伊菲格蕾絲悶悶不樂地看着車窗外:“也沒什麽,以前在史書上看到叛軍兵臨帕特爾城城下,城中百姓勠力同心、共同抗敵。我那時就心想,大概京城的民風如此,凡遇大難概莫能外。可我今天看到趁火打劫強占他人房屋的活的安逸,靠着自己的雙手勞動努力重建家園的反是辛苦。等到家園重建好了,那些好逸惡勞之輩又會堂而皇之地回到别人爲他們建好的房子裏去。感覺世界就像翻了個邊,一個地震人心就亂成了這樣,真到了要打仗的時候又會怎樣呢?”
“這是父皇該考慮的事情。”諾克敲敲她小腦袋:“你呀,小腦袋瓜裏少想點東西就不會這麽犯愁了。你隻要相信一點:隻要有你父皇在,沒人敢反上京城來。”
伊菲格蕾絲不屑置辯:“您今年才35歲,還有幾十年的在位時間,沒準等你老了真能發生點什麽不得了的事情。”

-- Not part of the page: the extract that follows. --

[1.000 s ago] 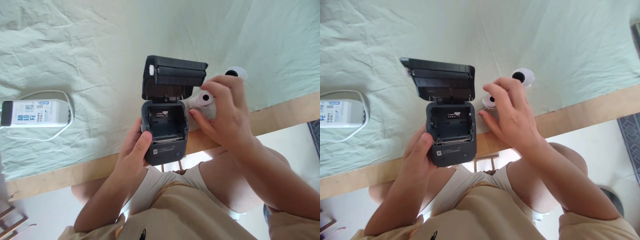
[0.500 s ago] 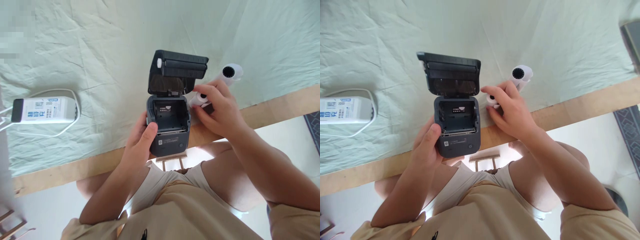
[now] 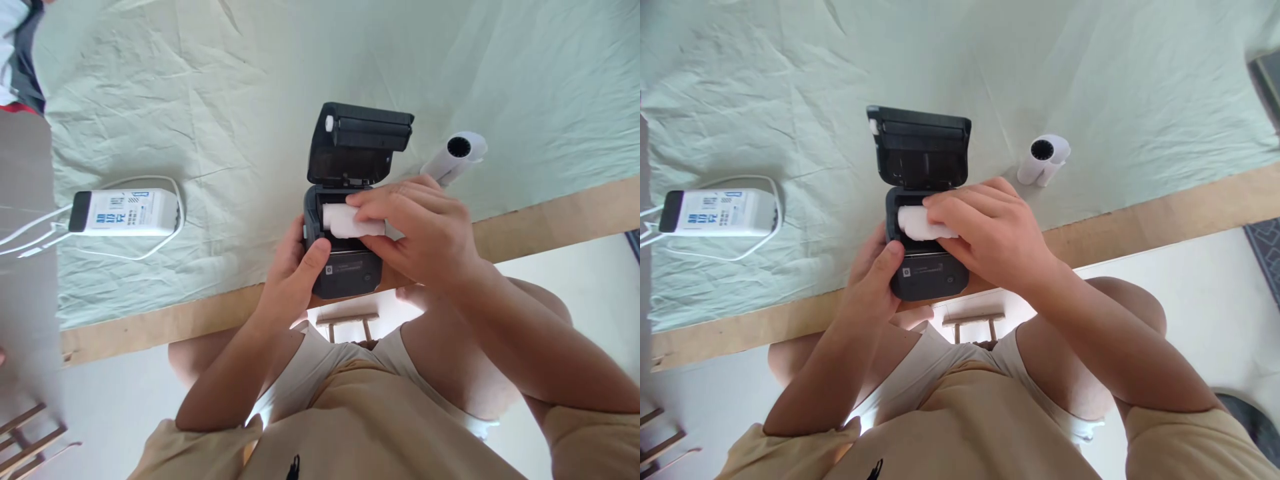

别人說這種大逆不道的話早已人頭落地,但伊菲格蕾絲嬉皮笑臉地說出來他卻不生氣,隻是揪着她的耳朵說:“你就不能說點好話?如果你長得不像我,我今日定拎着你去責問你母親。”
當年跟自己父母嘴賤起來一套套的,如今得這麽個臭丫頭來氣自己,真是報應啊!
盡管耳朵痛,伊菲格蕾絲不改嬉皮笑臉:“嘻嘻嘻。”
“多大了,還沒個正形!”
伊菲格蕾絲得寸進尺:“您以前的那些情婦沒人給您生過一兒半女的?”
諾克冷着臉說:“你膽子夠大,你借個膽子給她們,看她們敢不敢。”
他的外号是“帝國第一婦女殺手”,把有記載的殺手和殺人犯,按照殺女人數量從多到少的排列,第一和第二加起來都沒他殺的女人多。
看到皇帝帶伊菲格蕾絲回來,比阿特麗斯很驚訝,諾克隻是囑托:“好好看着她,别讓她到處亂逛。”然後就走了。
皇帝儀駕經過,運氣不好遇上的,退到路邊行禮,運氣好的就躲掉了。眼神好的一些官員看到皇帝帶了一個小姑娘放到了首相家裏,有人感覺這孩子長得像是伊菲格蕾絲,但他們此前都聽到了皇女亡故的小道消息。對家族兒童夭折諱莫如深是皇室的一貫作風,因爲皇室兒童的夭折會讓人們懷疑皇室成員的身體素質,進而對皇室的未來有所猜疑,還可能順帶懷疑上主到底是否真的保佑了皇室。
帝國大教堂也确實多了一塊墓碑,上面雕刻着一朵玫瑰花。這是對已故的皇室兒童的隐晦紀念方式。
皇帝下達了一道京城治安令:京城内一切客居者皆需有所證明,租住者出示租賃契文、借住者主家出面佐證、住客店者出示鑰匙和号牌,流落街頭也要拿得出個人身份證明。沒有憑證者視爲流氓罪。
京都府在夏時路西邊設了20個絞刑台,還拿了一批絞刑犯試了一下效果。賴在夏時路商鋪的人一時間如鳥獸散,走的時候還順走了店家的東西,但不久之後被治安隊給搜走了。